[AVAILABLE DATA Boundary: Start]

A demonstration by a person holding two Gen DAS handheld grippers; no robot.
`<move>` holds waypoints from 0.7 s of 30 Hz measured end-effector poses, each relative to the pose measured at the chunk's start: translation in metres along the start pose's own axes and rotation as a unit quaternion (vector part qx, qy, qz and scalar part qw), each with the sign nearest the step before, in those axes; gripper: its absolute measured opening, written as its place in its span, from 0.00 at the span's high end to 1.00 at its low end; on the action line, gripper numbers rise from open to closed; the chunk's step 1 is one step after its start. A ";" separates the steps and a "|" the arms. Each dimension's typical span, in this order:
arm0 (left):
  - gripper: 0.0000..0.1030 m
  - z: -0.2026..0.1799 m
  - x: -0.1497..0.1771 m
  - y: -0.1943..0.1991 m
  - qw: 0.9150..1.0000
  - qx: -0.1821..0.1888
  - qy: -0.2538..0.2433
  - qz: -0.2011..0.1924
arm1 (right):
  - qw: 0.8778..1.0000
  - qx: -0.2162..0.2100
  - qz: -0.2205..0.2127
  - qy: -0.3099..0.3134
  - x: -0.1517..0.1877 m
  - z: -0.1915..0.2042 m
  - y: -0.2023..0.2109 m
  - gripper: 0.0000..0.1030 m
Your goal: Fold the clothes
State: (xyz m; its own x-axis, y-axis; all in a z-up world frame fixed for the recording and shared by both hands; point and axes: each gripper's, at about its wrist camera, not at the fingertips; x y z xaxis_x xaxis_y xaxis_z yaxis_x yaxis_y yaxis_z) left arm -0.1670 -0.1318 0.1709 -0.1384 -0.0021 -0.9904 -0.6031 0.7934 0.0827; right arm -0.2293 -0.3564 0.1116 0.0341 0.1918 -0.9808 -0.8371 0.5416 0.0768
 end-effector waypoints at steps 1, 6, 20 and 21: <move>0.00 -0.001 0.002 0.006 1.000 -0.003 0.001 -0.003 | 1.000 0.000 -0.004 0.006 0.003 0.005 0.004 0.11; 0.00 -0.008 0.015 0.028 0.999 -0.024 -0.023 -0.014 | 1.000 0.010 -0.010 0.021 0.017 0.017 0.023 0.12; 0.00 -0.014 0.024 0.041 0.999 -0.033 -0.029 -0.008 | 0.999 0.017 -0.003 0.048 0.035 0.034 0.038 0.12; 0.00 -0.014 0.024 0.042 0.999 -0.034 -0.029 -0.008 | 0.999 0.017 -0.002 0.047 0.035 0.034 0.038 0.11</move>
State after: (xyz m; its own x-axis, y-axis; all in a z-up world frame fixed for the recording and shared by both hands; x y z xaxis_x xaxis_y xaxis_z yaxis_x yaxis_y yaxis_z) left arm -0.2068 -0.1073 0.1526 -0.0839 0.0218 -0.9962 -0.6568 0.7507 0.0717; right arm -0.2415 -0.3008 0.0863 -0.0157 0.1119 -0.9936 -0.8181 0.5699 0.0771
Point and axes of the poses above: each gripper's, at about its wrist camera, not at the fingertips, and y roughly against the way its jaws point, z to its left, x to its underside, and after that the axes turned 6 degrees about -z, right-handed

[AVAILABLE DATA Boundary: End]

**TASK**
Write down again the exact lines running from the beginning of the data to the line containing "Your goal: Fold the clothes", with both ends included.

**RESULT OF THE EXERCISE**
A demonstration by a person holding two Gen DAS handheld grippers; no robot.
`<move>` holds waypoints from 0.7 s of 30 Hz measured end-effector poses, each relative to the pose measured at the chunk's start: translation in metres along the start pose's own axes and rotation as a unit quaternion (vector part qx, qy, qz and scalar part qw), each with the sign nearest the step before, in those axes; gripper: its absolute measured opening, written as its place in its span, from 0.00 at the span's high end to 1.00 at its low end; on the action line, gripper numbers rise from open to closed; the chunk's step 1 is one step after its start. A ";" separates the steps and a "|" the arms. Each dimension's typical span, in this order:
arm0 (left):
  - gripper: 0.0000..0.1030 m
  - z: -0.2026..0.1799 m
  - x: -0.1497..0.1771 m
  - y: -0.1943..0.1991 m
  - qw: 0.9150..1.0000
  - qx: -0.1821..0.1888
  - qy: -0.2538..0.2433
  - qz: -0.2011..0.1924
arm1 (right):
  - qw: 0.8778..1.0000
  - qx: -0.2162..0.2100
  - qz: -0.2205..0.2127
  - qy: -0.3099..0.3134
  - x: -0.1517..0.1877 m
  - z: -0.1915..0.2042 m
  - y: -0.2023..0.2109 m
  - gripper: 0.0000..0.1030 m
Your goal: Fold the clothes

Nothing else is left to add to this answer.